Women and babies from England, Denmark, Greece, Norway and Spain were tested for levels of a potentially toxic chemical found in fried potatoes.

It found babies from Bradford, who represented England, had the highest levels and lower birth weights.

The study was led by the Centre for Research in Environmental Epidemiology.

Researchers found infants born to women with a high dietary intake of the chemical, called acrylamide, were found to be 132g (4.6oz) lighter than babies born to mothers who had a low intake.

They also found the infants' heads were up to 0.33cm smaller.

Tracking the health

Researchers said the size of a child's head has been associated with delayed neurodevelopment, while lower birth weights have been associated with adverse health effects in early life and as children grow up.

The study, led by the Barcelona-based centre, is claimed to be the first in humans to examine the association between acrylamide exposure during pregnancy and birth outcomes.

Prof John Wright, from the Bradford Institute for Health Research, said: "The effect of acrylamide is comparable with the well-known adverse effect of smoking on birth weight."

The study looked at the diet of 1,100 pregnant women and newborns from the five European countries.

The babies taken to represent England were drawn from the Born in Bradford project, which is tracking the health of more than 13,500 babies from womb to adulthood.

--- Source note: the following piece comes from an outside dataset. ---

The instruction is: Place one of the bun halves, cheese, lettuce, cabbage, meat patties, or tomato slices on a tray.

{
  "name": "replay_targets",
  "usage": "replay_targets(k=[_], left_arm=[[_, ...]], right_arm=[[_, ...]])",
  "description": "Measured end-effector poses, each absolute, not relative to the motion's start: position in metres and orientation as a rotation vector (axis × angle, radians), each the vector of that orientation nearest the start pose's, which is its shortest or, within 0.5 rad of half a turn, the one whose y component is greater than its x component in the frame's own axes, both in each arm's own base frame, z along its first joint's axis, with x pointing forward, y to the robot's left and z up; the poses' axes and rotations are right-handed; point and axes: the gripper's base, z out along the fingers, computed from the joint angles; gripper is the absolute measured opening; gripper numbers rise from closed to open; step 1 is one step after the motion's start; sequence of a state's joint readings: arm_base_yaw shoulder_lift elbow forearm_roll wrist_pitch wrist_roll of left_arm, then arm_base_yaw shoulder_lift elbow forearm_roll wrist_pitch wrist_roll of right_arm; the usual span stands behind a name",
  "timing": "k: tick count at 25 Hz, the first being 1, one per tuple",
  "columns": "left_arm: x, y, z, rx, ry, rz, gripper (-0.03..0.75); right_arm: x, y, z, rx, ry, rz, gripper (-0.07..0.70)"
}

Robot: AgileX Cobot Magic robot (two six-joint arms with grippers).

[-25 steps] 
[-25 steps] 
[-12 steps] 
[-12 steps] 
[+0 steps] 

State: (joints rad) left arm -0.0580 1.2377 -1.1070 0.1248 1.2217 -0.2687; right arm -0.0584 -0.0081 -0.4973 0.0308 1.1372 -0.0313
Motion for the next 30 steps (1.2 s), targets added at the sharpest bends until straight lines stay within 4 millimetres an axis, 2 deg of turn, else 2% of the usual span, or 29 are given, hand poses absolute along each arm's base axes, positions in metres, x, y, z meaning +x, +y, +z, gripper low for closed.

Dr Laura Hardie, from the University of Leeds, said: "One hundred and eighty six women from the Born in Bradford study took part in this major European research programme.

"We found that their babies had the highest levels of acrylamide out of all the five centres - almost twice the level of the Danish babies.

"When we investigated their diet it was clear that the largest source of dietary acrylamide is from chips."

Prof Wright said women's diet in Bradford was similar to the rest of the UK, which consumes several billion packets of crisps a year.

"The UK tends to have high levels of acrylamide in the diet and this is a reflection of the type of diet that we have."